Exercise input:
........

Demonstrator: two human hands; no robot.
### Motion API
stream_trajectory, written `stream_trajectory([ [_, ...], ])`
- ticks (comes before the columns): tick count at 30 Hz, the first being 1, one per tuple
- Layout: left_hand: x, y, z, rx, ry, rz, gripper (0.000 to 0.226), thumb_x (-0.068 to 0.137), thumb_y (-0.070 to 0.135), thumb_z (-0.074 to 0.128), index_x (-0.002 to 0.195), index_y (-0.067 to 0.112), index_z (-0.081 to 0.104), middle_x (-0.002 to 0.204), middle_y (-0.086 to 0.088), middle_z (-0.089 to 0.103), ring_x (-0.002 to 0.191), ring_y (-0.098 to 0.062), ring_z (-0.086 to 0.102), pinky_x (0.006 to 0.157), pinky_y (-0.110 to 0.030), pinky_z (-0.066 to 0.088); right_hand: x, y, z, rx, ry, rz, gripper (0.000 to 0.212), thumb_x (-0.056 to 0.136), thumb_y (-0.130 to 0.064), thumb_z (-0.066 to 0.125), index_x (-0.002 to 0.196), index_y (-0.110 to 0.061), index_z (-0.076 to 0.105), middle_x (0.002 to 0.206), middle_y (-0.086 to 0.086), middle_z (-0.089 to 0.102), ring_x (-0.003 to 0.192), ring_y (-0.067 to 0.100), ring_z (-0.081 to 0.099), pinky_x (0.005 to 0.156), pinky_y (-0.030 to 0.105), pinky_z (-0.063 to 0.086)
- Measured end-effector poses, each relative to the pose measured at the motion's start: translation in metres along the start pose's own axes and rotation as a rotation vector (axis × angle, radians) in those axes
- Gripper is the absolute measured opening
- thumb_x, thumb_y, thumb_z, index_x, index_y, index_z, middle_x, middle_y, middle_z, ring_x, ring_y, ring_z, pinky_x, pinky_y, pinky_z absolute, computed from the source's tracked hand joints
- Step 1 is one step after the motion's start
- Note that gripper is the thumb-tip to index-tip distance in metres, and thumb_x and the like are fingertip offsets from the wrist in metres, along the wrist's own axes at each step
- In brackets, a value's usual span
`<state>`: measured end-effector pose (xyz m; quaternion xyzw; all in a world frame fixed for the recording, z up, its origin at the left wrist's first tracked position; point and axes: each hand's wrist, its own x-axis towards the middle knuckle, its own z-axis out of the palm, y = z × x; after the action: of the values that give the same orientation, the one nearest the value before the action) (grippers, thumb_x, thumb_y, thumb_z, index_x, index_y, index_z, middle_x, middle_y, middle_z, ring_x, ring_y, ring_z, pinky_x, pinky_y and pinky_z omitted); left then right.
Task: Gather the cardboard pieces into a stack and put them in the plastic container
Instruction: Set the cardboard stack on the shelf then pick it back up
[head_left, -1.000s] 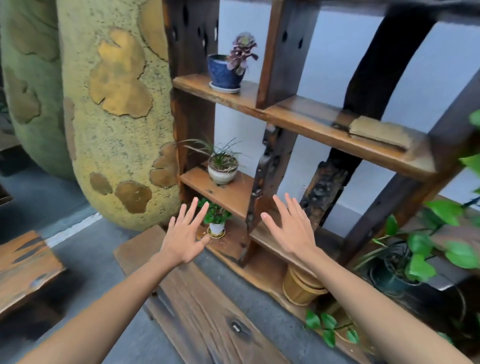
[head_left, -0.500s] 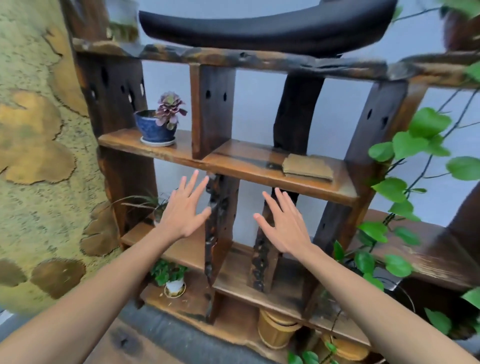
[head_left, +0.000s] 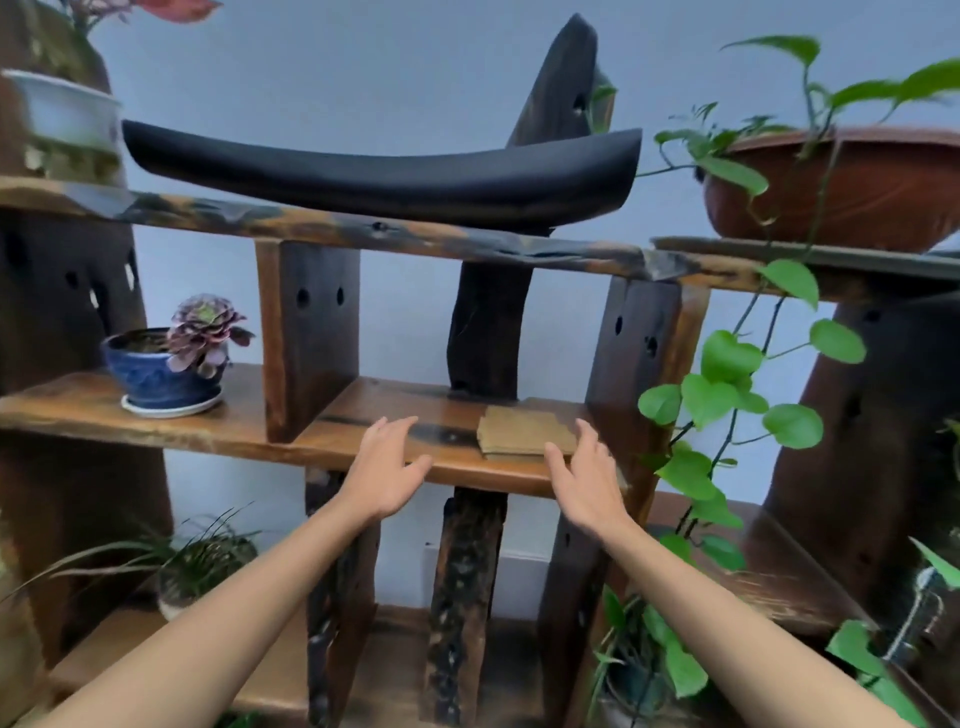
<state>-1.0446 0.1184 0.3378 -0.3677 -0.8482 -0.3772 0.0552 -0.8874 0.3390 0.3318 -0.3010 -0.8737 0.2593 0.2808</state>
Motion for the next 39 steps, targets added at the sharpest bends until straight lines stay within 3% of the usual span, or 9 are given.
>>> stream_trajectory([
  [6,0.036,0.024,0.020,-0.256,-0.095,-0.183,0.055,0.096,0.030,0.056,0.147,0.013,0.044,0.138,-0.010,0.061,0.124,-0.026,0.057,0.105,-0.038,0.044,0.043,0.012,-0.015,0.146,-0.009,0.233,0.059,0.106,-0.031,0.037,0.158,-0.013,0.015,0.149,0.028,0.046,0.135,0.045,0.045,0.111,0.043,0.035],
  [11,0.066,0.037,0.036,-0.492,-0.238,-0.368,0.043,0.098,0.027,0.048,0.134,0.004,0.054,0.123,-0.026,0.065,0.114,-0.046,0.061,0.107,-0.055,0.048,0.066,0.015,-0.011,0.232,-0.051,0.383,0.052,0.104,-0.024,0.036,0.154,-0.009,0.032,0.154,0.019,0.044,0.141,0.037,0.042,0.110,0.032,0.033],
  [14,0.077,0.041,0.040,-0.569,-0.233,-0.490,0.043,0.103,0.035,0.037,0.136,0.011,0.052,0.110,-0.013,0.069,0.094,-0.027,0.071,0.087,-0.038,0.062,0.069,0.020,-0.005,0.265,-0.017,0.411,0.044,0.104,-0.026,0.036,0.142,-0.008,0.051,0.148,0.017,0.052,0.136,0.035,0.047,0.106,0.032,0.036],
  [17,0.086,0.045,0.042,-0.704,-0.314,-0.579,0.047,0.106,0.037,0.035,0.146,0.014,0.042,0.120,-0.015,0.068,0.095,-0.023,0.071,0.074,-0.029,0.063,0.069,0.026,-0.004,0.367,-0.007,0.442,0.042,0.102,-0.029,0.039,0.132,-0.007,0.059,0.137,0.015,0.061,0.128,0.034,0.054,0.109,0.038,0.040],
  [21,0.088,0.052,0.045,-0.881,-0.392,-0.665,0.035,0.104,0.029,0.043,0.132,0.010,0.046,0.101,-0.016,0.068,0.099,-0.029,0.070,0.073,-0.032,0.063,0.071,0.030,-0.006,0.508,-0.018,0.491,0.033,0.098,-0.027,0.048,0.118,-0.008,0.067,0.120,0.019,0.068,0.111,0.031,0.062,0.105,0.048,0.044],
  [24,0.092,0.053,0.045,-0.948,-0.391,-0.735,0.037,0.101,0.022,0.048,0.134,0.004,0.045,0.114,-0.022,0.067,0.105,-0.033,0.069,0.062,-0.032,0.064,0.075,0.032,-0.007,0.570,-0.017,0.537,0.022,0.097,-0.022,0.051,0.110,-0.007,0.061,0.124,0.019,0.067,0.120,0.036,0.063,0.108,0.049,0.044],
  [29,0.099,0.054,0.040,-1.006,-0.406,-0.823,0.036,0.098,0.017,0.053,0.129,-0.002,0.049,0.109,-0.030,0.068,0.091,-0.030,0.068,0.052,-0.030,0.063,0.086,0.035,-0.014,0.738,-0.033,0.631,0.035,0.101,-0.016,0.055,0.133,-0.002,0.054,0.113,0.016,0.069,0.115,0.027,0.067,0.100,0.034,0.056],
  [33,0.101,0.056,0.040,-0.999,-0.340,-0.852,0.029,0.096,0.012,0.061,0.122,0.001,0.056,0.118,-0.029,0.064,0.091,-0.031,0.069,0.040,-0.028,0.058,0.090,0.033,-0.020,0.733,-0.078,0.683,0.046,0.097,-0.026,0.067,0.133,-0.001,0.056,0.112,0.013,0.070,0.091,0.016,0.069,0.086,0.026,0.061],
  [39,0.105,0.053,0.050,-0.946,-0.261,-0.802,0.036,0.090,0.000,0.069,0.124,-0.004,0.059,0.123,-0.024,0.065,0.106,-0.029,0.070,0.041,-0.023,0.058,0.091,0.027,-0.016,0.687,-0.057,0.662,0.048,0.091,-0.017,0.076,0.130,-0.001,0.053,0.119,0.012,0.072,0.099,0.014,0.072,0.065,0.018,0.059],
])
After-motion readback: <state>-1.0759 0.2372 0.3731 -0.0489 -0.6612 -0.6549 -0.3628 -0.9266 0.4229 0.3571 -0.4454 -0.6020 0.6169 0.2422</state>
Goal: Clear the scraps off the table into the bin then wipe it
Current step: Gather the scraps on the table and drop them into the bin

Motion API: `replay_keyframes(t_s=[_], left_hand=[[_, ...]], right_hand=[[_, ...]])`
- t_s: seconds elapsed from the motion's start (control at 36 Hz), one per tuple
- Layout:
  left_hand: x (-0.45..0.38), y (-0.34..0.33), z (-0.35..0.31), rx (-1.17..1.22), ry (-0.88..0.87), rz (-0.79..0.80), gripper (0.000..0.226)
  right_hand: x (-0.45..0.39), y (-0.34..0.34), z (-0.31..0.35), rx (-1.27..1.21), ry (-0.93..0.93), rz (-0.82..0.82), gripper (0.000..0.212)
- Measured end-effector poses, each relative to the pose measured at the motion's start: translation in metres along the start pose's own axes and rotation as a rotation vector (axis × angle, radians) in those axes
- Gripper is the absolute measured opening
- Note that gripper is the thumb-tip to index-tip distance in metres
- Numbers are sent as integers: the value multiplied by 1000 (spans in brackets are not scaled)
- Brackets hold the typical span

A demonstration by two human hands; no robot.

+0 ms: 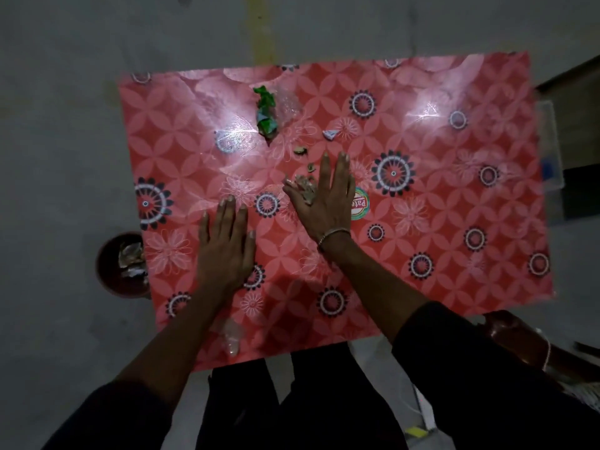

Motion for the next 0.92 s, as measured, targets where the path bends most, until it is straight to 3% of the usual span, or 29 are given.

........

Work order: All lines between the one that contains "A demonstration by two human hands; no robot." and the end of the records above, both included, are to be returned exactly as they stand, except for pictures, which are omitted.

Response for this exercise:
A demonstration by two human hands; no robot.

+0 ms: 

Motion for the next 0.92 s, as measured, targets where the path bends most, until it is straight to 3% of the usual span, or 29 are given.

The exercise is done; no more work remains.